07 | [೫]

24.3K 3.8K 37
                                    

Benar-benar hanya satu kedipan mata.

Embusan angin menggerayangi kulit Laras. Dinginnya malam yang dia rasakan agaknya tak seperti dinginnya malam Jogja pada biasanya—bukan. Laras masih ada di Candi Bajang Ratu yang berarti dia masih berada di Mojokerto, seharusnya. Kristal es seakan merambat pada pembuluh arteri nya dan membekukan darah yang baru saja akan mengalir ke seluruh tubuh. 

Laras menyilangkan kedua lengannya di depan dada, mencoba menghangatkan tubuhnya sendiri. Namun, kaos lengan panjang itu serasa tak lagi membalut tubuhnya dengan rapi. Dia terkejut setelah menyadari jika kemben putih tulang tanpa selendang, dengan jarit sepanjang mata kaki melilit tubuhnya kencang. Matanya berkedip-kedip. 

Rasanya, dia hanya sedang merasakan déjà vu. Tidakkah seharusnya Laras panik sekarang ini?

"Yang akan kau lakukan nanti, akan selalu selaras dengan alurmu dimasa lalu. Kau tidak akan mengubah apapun yang sudah terjadi dulu ... karena aku bukan mengirimu dari masa depan untuk kembali ke masa lalu, aku hanya membantumu untuk mendapatkan kembali ingatanmu."

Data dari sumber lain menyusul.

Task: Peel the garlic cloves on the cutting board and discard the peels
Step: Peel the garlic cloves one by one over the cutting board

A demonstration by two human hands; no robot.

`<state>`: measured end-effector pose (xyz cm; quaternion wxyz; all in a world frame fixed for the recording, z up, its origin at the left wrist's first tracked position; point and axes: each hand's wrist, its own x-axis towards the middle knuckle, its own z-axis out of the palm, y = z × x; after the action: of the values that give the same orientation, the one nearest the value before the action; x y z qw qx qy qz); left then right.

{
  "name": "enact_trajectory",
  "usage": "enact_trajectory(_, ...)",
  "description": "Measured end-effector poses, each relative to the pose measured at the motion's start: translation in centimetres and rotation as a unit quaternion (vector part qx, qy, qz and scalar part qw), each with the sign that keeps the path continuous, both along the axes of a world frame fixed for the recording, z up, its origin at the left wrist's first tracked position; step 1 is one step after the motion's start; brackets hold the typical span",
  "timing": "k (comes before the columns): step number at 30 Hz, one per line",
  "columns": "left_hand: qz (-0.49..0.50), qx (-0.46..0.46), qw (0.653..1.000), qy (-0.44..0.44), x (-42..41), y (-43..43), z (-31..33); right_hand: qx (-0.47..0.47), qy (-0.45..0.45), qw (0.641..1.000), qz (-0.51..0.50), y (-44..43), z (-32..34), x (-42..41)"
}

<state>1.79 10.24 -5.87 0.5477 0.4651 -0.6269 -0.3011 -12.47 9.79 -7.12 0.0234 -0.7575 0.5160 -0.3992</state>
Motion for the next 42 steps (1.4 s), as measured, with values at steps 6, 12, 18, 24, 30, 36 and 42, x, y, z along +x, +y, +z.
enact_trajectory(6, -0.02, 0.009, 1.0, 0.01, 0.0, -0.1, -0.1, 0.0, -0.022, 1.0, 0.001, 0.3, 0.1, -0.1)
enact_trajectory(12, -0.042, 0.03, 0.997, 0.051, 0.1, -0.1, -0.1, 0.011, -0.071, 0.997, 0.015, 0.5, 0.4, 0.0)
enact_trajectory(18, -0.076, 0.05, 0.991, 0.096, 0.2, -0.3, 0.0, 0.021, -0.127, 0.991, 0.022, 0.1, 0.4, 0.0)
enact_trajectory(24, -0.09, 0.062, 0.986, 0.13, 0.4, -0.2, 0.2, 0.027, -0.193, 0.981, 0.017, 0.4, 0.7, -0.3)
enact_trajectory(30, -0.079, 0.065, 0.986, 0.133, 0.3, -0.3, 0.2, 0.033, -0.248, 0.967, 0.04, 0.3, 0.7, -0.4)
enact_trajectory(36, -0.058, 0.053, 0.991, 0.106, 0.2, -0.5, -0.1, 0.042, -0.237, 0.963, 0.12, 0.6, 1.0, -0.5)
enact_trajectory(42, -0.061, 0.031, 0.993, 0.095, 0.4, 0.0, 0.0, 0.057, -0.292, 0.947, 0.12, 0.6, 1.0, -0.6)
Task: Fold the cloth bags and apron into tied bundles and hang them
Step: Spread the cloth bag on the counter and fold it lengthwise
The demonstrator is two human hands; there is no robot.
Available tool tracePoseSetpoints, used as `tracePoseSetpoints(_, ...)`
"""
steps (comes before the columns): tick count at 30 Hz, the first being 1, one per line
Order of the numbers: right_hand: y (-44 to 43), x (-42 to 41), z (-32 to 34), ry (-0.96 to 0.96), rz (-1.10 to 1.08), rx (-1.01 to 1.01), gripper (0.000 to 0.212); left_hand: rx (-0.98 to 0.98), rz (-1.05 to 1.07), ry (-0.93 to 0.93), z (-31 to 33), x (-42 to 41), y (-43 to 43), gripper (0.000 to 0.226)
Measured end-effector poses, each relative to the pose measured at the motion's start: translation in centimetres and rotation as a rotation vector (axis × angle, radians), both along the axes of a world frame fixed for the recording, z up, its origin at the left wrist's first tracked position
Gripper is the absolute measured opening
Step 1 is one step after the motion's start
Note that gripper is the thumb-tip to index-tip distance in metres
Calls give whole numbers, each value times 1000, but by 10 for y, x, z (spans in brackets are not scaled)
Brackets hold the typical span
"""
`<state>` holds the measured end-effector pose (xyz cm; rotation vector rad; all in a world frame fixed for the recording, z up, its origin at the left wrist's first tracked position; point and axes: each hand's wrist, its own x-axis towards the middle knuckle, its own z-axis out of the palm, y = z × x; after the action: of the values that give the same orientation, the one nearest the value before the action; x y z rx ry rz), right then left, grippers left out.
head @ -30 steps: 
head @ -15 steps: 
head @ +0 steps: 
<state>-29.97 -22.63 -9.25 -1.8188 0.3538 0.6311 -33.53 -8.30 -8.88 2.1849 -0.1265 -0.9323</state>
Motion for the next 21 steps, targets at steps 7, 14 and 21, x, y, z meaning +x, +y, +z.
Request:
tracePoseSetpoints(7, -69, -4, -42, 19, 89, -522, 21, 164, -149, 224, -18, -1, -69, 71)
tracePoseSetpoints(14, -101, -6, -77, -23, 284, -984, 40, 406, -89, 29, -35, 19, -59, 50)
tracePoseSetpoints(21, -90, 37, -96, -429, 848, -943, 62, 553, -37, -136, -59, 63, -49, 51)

Gadis itu menepuk-nepuk pipinya dan mengerling. Mencoba menyakiti dirinya sendiri sebanyak yang dia bisa sampai dia mungkin akan benar-benar sadar jika ini bukanlah sebuah delusi. Pemandangan lawas dengan jajaran pepohonan rindang berbatang raksasa, pantulan samar cahaya obor yang menyala-nyala, dan tanah kering dengan rerumputan liar yang menggelitik kaki tanpa alas bukanlah bagian dari sebuah rekaan dunia fantasi.

Jadi, pada intinya, Laras sedang hidup dalam ingatannya sendiri? Jadi, ini adalah sukma Laras, begitu? Tidak, Laras. Jangan sembarangan menyimpulkan. Atau, mungkin Laras hanya sedang benar-benar gila dan semua ini adalah delusi seperti dugaannya? Argh! Menelan mie sambil kayang sepertinya lebih masuk akal!

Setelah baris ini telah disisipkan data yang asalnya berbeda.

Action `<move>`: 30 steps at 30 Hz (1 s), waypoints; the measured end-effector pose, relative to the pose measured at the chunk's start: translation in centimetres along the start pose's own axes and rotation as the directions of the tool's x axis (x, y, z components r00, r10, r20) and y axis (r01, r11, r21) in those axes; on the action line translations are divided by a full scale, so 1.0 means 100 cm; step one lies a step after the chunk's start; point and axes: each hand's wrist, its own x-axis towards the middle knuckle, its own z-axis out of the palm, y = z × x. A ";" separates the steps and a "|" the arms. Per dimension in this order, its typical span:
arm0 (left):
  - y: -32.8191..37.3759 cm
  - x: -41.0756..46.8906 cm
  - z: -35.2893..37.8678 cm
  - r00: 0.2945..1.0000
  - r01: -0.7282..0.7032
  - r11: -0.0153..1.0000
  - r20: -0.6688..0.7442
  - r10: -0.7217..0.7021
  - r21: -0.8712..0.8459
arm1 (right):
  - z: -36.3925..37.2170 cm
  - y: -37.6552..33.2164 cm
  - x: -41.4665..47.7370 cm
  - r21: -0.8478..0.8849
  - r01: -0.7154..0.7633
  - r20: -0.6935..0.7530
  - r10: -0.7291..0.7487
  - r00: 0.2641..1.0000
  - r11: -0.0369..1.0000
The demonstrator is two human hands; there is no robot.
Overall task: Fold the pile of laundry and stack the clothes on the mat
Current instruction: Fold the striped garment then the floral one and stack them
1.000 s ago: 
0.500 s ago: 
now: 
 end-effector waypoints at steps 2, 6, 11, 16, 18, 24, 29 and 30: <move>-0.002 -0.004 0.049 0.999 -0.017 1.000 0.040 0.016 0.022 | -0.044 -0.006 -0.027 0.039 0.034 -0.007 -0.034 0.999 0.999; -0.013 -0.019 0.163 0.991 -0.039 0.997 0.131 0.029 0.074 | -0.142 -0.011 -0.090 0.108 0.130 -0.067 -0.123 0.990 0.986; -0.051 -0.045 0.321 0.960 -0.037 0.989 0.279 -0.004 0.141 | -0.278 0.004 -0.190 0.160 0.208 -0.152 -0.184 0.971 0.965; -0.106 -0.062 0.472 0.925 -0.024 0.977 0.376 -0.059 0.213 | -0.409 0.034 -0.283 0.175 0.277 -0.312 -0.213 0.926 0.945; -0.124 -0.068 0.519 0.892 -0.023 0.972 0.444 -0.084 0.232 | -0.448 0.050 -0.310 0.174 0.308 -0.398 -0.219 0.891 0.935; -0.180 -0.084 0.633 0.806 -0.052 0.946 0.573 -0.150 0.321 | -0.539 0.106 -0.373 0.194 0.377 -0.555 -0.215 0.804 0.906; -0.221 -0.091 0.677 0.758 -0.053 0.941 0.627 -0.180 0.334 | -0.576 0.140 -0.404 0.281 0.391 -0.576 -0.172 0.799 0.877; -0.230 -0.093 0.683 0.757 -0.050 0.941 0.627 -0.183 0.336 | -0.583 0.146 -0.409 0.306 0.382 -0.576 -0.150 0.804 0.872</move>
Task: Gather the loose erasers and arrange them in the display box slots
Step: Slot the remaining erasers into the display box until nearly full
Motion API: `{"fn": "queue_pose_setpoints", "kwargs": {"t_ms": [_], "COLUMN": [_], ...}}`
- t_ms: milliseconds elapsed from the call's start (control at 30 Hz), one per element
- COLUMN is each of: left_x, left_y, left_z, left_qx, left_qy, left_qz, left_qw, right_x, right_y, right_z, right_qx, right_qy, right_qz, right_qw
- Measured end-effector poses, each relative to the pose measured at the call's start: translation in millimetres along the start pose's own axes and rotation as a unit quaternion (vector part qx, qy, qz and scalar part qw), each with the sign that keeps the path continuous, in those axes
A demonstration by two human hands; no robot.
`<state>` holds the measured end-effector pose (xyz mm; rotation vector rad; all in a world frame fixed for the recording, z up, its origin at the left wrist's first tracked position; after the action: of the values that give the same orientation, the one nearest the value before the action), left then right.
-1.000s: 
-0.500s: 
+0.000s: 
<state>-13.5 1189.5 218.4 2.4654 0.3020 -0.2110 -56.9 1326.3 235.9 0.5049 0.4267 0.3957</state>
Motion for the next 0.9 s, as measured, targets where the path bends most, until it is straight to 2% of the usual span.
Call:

Dia kemudian berbalik, dan menemukan dari mana arah pantulan cahaya dan suara percikan api itu berasal. Ada dua buah obor yang digantungkan pada sepasang pilar gapura kokoh. Arsitektur familiar bangunan itu spontan membuat kepalanya mendongak, melihat pada sebuah susunan bata merah menjulang dari sisi bawah hingga ke atas. 

Kakinya mundur beberapa langkah, hingga akhirnya dia mengenal jika bangunan yang berdiri tegak di hadapannya kini adalah Candi Bajang Ratu. Namun, rasanya cukup berbeda. Yang biasa Laras lihat, situs peninggalan kerajaan Majapahit itu hanyalah gapura yang berdiri tegak sendirian. Bukan sebuah gapura dengan pagar tembok bata merah kokoh nan menjulang yang memanjang di antara sisi kiri dan kanan. 

Ah, terlihat seperti sebuah pembatas wilayah yang Laras lihat dalam film-film kerajaan, bukan begitu? Laras melebarkan matanya. Seketika dia menjetikkan jarinya. Otak brilliannya langsung mengingat kala dia pernah membaca pada laman google, jika dulunya candi Bajang Ratu adalah gapura pintu belakang Kerajaan Majapahit sebelum wafatnya Raja Jayanegara.

"For real?" gumamnya tak percaya.

"Kau!"

Berjingkat. Laras reflek menolehkan kepalanya pada dua orang prajurit di dekat sepasang pilar gapura. Pria dengan badan sehat dan kulit sawo matang itu melihatnya dengan kilatan penuh telisik, seperti tengah mencurigai tingkah Laras. Membawa sebilah tombak panjang, bertelanjang dada dengan sepasang kelat bahu, mengenakan kain kecoklatan sepanjang lutut yang terlihat seperti dililit untuk sengaja dibentuk agar terlihat seperti sebuah celana.

"Kau tadi masuk ke dalam gapura sendirian, lalu berdiri di sana sangat lama. Ini sudah malam. Gadis muda sepertimu tak seharusnya berada di wilayah gapura belakang selarut ini. Kau dari wilayah luar Trowulan?"

Pria yang di sebelahnya menyahut, "Tidak mungkin seorang gadis dari wilayah luar ibu kota bisa selamat malam-malam seperti ini jika dia bukan salah satu bagian dari komplotan preman itu sendiri. Jujur saja, atas perintah dari ketua preman mana kau masuk kemari, begundal?"